The problem here is that no one is actually interested in telling a good story. We’re interested in constructing a fantasy where we can be better than we are in real life. This is an escape into wish-fulfillment. The same thing happens in a lot of sci-fi TV shows featuring a “team” or a “family” setup. Our crew of space cowboys each functions as a stand-in for a separate section of the fandom. A whole bunch of people want to be Mal, others want to be Jayne, or River Tam, or Zoe, or Wash. These characters are them if they were awesome, are them if they had a crew like that, and could go on wild space adventures.

Given this setup, what happens when we reach a climactic episode? Well, we can’t focus on Mal, because the fans want more of River Tam. But we can’t focus on River Tam and not Jayne. And so on and so forth. We try to please everyone by making their favorite character as awesome as possible, and end up losing sight of the big picture.

Now, I use Firefly as an example, but Joss Whedon is actually pretty good at balancing his characters and blending their arcs into a solid overarching story. He is, perhaps, the example of how to pull this off, if you really have to. But so many sci-fi shows are bad at this. Kids’ cartoons do it as well. And as a result, they keep devoted fans, but they are fans of the superficial awesome, people who just want their characters, the vessels they escape in, to continue existing whether the story needs to continue or not.

And so Sunnydale is saved from destruction, and everyone is happy, until the next time, when the stakes are a little higher. And the stakes are a little higher. And the stakes are a little higher. Eventually people start coming back from the dead just to keep the story going. And we have to bring in new characters so things actually happen. They story that was supposed to be told in the first three or four seasons turns into a twelve season monstrosity that only the diehards can stand, because this alternate universe is their alternate life.

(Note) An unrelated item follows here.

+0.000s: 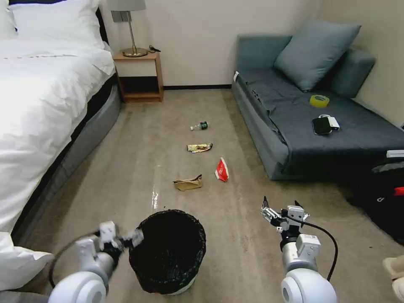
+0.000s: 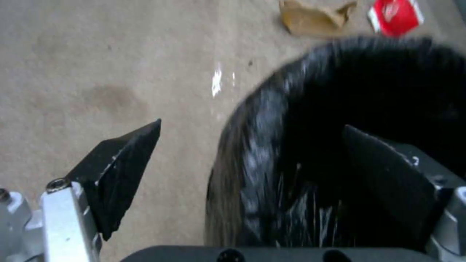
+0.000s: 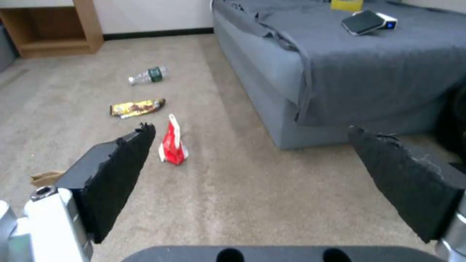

Am I dissing Joss Whedon again? I don’t mean to. Again, he’s basically the only person I’ve seen who can take this sort of fandom and this sort of wish-fulfillment angle of ensemble-cast storytelling, this pretending writ large, and pull it off. But even with him it gets old. And with others, it’s downright unbearable. Fox Mulder found “The Truth” so many times, eventually Scully had to ask him, “What Truth are you looking for? You’ve already found it again and again.” Yes, Scully. Yes he has. But we all need Fox to keep going, so we can keep going.

All this is not to say that there’s no place for escapism, or for ensemble casts. But we do sometimes settle for cheap writing when we could have so much more. We could have a good story, where we explore a character, and their motivations, carrying the story through meaningful tension to a solid climax, and a denouement that leaves us feeling we’ve learned something. Instead, we often sacrifice that for something that looks awesome on paper, and never really goes anywhere. We prefer noise to music.